Pratiquant de nombreux arts, Tibet Aslan et le duo Mathis Benestebe et Noah Michel Ambiehl, nos coups de cœur #381, puisent dans leurs influences diverses pour ériger des récits intimes et puissants.
Tibet Aslan
Dessin, peinture, musique, poésie… Depuis son plus jeune âge, Tibet Aslan s’est adonné à la pratique des arts. Il a pourtant attendu 2017 pour toucher à un boîtier pour la première fois. « Je ne pourrais pas vraiment dire précisément quand je suis devenu photographe, mais c’est à cette époque-là que tout a commencé. Ma mère m’avait offert un Canon 700D avec un super objectif – et je m’en sers toujours de temps en temps. Mais ce qui me plaît le plus, c’est l’argentique », raconte-t-il. Privilégiant le noir et blanc, l’artiste venu d’Istanbul puise son inspiration dans les œuvres de Francis Bacon, de Wong Kar-Wai, « ainsi que dans la nature parfois extrême de ma ville de naissance, et de mes expériences vécues là-bas », ajoute-t-il. Dans ses images règne un désordre propre à l’urbain, un tumulte qui ne dort jamais. Les rues escarpées croisent les grandes avenues, et les visages fatigués répondent aux corps dansants, en pleine fête. « Au fil des années, mon regard sur le monde a été changé, influencé par cette ville et ses habitant·e·s. Je capture désormais des pâtés de maisons, des silhouettes floues et moins de détails… Ce qui donne envie d’en voir plus », confie le photographe. Au cœur d’un monochrome au grain prononcé, les scènes qu’il fige donnent à voir des émotions brutes, des sensations fortes au cœur de l’anonymat d’une grande métropole.
© Tibet Aslan
Mathis Benestebe et Noah Michel Ambiehl
« La série
Chimères s’inscrit dans une volonté de représenter des identités queer marginalisées et participe à la création d’archives documentant nos existences. Elle entend illustrer notre quotidien transpédé, absent des trajectoires de vie envisageables dans l’imaginaire collectif », déclarent Mathis Benestebe et Noah Michel Ambiehl. Le premier, photographe de 19 ans étudiant à l’ETPA s’intéresse, depuis le début de son apprentissage à l’écriture documentaire et plasticienne.
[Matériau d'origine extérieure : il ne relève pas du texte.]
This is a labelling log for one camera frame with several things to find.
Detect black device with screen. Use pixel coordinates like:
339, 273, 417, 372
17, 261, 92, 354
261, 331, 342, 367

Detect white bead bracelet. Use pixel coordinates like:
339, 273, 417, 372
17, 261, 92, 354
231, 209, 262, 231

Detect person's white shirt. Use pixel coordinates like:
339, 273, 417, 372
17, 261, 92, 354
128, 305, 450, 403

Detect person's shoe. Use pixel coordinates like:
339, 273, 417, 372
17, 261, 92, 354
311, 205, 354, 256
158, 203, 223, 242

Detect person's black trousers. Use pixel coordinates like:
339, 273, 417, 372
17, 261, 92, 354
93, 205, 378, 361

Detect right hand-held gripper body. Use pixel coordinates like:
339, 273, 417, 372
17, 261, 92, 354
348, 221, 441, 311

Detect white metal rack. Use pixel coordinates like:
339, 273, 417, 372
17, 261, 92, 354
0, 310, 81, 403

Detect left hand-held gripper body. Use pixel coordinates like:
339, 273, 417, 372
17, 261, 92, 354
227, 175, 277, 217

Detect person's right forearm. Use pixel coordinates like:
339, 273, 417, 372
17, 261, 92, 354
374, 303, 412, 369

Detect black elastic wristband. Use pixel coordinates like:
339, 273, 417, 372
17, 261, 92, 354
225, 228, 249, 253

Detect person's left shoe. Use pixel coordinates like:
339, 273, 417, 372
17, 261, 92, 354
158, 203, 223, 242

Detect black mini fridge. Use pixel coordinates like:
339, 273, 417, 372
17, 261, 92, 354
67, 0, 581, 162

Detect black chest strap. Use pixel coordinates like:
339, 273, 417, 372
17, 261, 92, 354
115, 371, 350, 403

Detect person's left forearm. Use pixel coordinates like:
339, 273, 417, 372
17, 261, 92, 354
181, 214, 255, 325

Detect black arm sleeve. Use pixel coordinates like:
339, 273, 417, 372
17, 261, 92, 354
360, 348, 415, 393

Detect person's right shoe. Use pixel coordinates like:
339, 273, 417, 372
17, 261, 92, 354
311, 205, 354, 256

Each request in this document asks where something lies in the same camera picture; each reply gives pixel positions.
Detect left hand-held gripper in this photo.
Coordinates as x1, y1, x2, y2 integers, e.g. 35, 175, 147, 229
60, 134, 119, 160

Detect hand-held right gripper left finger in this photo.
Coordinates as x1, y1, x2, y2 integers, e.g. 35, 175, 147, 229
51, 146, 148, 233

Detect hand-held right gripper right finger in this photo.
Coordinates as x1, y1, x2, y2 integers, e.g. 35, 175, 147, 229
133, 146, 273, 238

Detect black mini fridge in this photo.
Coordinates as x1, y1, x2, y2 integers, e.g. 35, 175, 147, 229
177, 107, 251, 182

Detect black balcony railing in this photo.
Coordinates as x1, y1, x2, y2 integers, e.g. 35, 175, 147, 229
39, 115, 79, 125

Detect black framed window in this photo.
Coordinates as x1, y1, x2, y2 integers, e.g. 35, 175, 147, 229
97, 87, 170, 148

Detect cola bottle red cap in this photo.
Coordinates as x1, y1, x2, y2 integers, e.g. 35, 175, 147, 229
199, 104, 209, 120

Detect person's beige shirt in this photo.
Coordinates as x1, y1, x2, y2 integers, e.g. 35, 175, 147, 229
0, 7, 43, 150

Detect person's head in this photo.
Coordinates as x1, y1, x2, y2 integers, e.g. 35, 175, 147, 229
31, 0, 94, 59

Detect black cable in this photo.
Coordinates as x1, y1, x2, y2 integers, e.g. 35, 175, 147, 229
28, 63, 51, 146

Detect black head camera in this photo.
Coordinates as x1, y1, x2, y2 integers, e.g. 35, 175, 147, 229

Une manière pour lui d’explorer avec esthétisme les notions de témoignage, de mémoire et d’identité. « J’ai compris très jeune que le système t’excluais si tu ne correspondais pas aux normes, c’est ce qui m’a poussé à étudier la sociologie. Je m’intéresse à la photographie en autodidacte. Le dessin, la peinture, le tatouage et la danse sont autant de pratiques qui participent à mon expression politique », ajoute Noah Michel Ambiehl. Ensemble, les deux amants ont donc imaginé Chimères, un projet intime relatant leur transition. Influencés par les œuvres de Coyote Park, SMITH ou encore Soraya Zaman, ils construisent tous deux un cocon visuel aux couleurs pastel et à l’ambiance paisible, abordant en contrepoint des thématiques qui leur tiennent à cœur : l’exclusion, la construction et le refuge.